What the exercise asks
Report the number of lines in the data below where the string "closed" shows up, and only that number.
== Segment start ==
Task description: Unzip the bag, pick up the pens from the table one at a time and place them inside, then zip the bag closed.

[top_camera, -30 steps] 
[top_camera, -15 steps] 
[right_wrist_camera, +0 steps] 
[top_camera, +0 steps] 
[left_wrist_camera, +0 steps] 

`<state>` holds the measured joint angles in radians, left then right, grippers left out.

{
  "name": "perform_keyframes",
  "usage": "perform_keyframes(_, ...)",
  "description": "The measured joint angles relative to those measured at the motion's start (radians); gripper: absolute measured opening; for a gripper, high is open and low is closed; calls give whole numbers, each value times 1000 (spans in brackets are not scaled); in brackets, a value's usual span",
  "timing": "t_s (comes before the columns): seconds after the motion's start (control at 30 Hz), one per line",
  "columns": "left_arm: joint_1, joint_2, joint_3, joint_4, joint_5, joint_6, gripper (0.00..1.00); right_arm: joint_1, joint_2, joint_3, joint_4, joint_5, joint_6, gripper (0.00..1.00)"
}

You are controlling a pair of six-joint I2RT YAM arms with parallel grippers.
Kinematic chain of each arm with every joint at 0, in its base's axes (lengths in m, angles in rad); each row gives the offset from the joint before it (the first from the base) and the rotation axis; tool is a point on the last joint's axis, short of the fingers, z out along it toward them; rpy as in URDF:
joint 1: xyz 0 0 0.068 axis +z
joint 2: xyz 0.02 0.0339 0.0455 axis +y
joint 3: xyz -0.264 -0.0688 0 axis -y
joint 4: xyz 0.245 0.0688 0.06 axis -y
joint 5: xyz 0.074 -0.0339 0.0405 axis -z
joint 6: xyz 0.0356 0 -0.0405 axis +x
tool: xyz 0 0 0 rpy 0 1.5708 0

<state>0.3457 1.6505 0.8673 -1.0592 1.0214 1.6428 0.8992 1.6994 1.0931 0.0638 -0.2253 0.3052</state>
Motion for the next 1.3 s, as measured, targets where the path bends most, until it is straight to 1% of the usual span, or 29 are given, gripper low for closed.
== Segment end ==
Expected answer
3